• **Work instruction**: Only those lines running from the line that contains "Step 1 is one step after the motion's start" through the end of the material are to be written out, each exactly as shown.
Start of Recorded data
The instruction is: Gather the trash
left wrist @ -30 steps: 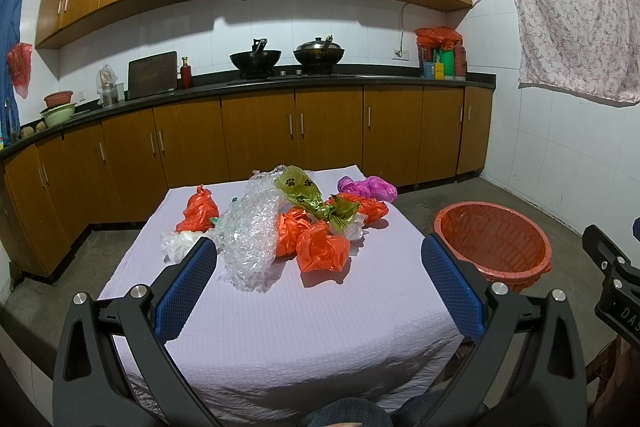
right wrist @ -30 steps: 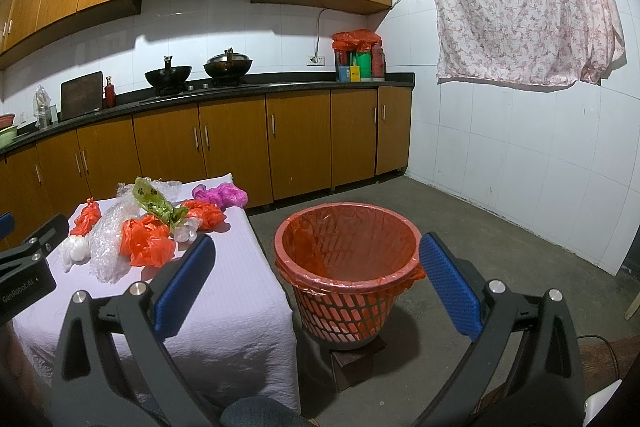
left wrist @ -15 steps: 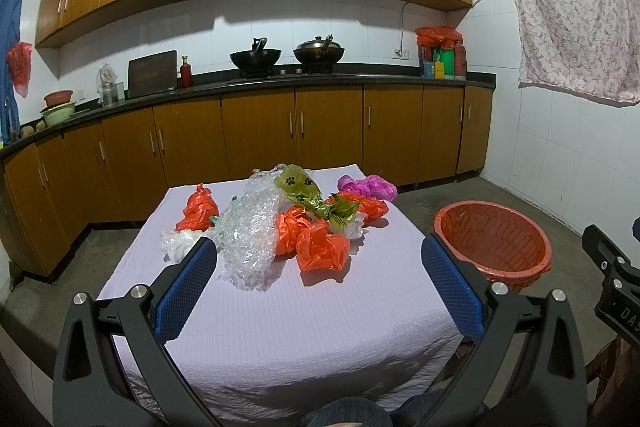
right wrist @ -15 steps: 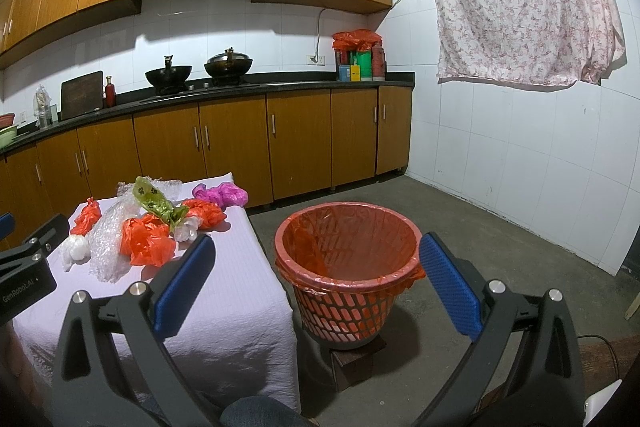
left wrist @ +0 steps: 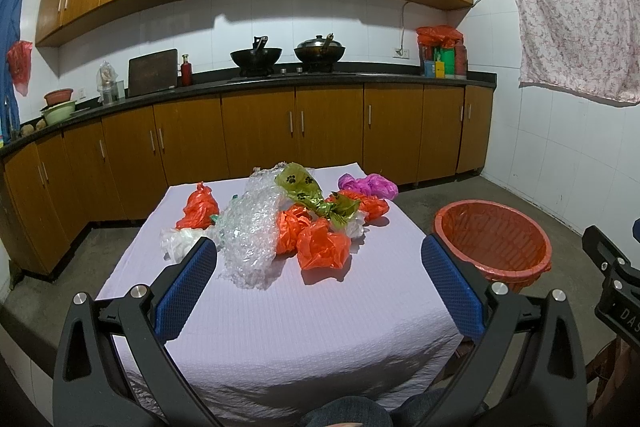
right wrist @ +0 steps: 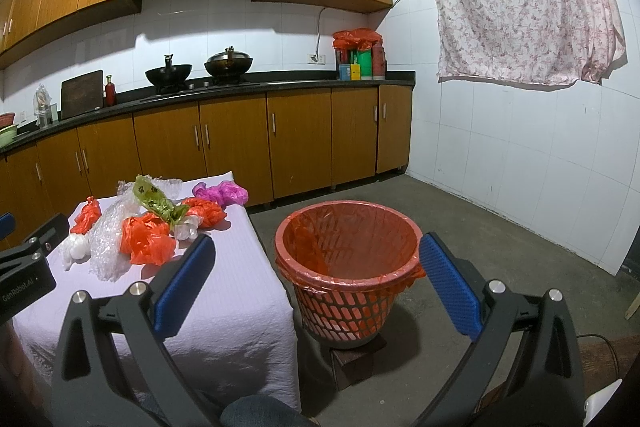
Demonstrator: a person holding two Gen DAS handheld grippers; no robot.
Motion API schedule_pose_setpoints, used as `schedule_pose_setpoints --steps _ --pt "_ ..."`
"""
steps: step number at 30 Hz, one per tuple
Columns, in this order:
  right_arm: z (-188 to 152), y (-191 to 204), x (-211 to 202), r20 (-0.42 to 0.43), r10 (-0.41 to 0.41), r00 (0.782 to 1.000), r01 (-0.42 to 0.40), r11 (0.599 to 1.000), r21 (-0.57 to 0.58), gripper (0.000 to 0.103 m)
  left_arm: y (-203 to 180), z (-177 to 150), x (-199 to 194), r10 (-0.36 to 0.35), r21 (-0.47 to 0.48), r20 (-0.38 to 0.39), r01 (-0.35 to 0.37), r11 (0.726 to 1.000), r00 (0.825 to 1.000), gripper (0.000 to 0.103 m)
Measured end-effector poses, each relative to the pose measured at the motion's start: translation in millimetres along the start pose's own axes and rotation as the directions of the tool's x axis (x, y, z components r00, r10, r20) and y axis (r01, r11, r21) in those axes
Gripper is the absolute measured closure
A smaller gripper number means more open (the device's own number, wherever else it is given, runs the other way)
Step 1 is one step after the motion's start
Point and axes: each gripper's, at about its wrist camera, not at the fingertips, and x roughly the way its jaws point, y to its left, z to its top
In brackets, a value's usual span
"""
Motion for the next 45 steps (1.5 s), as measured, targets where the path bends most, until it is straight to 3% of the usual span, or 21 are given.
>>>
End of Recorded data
• **Finished task**:
Step 1 is one step after the motion's start
Point and axes: each gripper's, at about its wrist camera, not at the fingertips, and x roughly the way its jaws point, y to its left, z to its top
In brackets, a value's usual span
"""
Motion for the next 45 steps (1.5 s), as measured, targets where the path bends most, until it is straight to 3% of the usual span, or 21 are given.
>>>

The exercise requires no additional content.